Haydi buyurun yine kaygılar, cevapları karmakarışık olan sorular…

Kaç yaşında başlamalı?

Hangi okula gitmeli?

Hangi lisede daha başarılı olur?

Hangi üniversitede okursa daha saygın olur, ekonomik açıdan daha rahat olur?

Beynimizi kurcalar da kurcalar…

Aslında haklıyız, çocuklarımızın geleceği her şeyden daha önemli ve daha değerli… Her anne baba çocuğunu en iyi yerlerde görmek ister. Tabi ki en doğal hakkıdır. Çünkü her türlü maddi ve manevi desteği, yeri gelir kendilerinden esirgeyerek çocuklarının eğitimine yatırır.

Türkiye gibi yoksulluğun ve işsizliğin hakim olduğu ülkelerde öncelikle geçim kaygısı ön plana çıkıyor. Maalesef ki bu doğrulara göre günümüzde ülkemizdeki en güzel meslek; siyaset ve politika. Yediğin önünde yemediğin ardında… Ama kaygan bir zemini olan bu meslekte çok iyi bir sanatçı olmak gerekir. O da bir meziyet, herkeste olmayan bir yetenek.

Neyse…

Eğitim kurumları bir üst eğitim için hazırlanmalı…

Nasıl mı?

Anaokuluna başlayan bir çocuk, ilköğretime de merak ve öğrenimine göre ayrılmalı, ilköğretimde de farklı sınıflar olmalı. Zeka seviyesi yüksek ve eğilimleri farklı çocuklar tamamen farklı okullarda eğitime tabi tutulmalıdır. Ortaöğretimden başlayarak artık meslek eğilimleri netleşmeli… Diploma da zaten meslek kararı ve yönetimi netleşen çocuklara verilmeli.

En büyük handikap sanırım anne ve babaların yönlendirme çabaları…

Neden yönlendiriyoruz?

Herkes mutlu olup seveceği, hatta yeteneği olduğu mesleği seçsin ki başarı basamaklarından çıkarak hedefine ulaşsın…

Aslında izlenmesi gereken yol, çok kolay… Sadece iyi bir gözlemci olmak…
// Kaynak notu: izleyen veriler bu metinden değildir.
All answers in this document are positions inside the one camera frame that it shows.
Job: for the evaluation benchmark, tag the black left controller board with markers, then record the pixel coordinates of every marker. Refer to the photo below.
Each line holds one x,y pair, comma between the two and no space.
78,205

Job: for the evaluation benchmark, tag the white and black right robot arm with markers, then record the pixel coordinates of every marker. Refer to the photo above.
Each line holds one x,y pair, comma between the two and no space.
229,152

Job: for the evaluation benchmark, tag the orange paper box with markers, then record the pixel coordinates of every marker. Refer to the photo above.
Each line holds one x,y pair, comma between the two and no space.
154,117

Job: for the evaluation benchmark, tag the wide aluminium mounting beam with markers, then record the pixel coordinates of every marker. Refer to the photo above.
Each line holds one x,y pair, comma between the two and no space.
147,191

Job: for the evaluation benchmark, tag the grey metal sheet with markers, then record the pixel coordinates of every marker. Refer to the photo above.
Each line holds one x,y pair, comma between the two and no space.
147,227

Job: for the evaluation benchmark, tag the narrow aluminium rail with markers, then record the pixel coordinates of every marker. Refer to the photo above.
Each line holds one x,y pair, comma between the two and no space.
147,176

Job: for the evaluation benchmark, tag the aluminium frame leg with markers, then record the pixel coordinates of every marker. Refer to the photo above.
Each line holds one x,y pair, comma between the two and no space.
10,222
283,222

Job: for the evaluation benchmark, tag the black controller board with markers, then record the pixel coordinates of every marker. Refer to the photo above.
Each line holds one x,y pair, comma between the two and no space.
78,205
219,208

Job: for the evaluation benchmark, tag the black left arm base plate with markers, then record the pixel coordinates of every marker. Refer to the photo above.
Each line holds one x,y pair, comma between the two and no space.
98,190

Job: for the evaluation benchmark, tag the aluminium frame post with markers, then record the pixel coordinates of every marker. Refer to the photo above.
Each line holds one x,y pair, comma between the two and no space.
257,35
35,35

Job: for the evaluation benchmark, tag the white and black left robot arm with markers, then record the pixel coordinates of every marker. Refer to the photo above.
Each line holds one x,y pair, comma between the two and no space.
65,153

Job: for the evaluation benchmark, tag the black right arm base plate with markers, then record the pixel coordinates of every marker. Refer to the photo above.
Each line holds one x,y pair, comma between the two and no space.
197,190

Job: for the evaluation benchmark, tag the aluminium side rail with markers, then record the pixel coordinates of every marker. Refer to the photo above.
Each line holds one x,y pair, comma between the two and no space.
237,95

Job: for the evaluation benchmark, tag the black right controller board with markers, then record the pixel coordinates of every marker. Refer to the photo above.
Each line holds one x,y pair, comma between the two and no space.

Burada görev yine anne, baba ve değerli öğretmenlerin işbirliğinden geçiyor… Öğretmenlerimizin imkanlarının da tatmin edici, ölçme ve değerlendirme için de fiziki imkanlarının sağlanmış olması gerekir…

Ayyy, bir anda güleceğim geldi… Neredeee?

Yani maalesef her şey anne ve babaların dediği gibi olamıyor…

“Öğretmen ol… Doktor ol… Avukat ol… Mühendis ol vs. vs. vs.” 

Çocuk ne yapsın; belki sevmiyor, belki de yeteneği yok…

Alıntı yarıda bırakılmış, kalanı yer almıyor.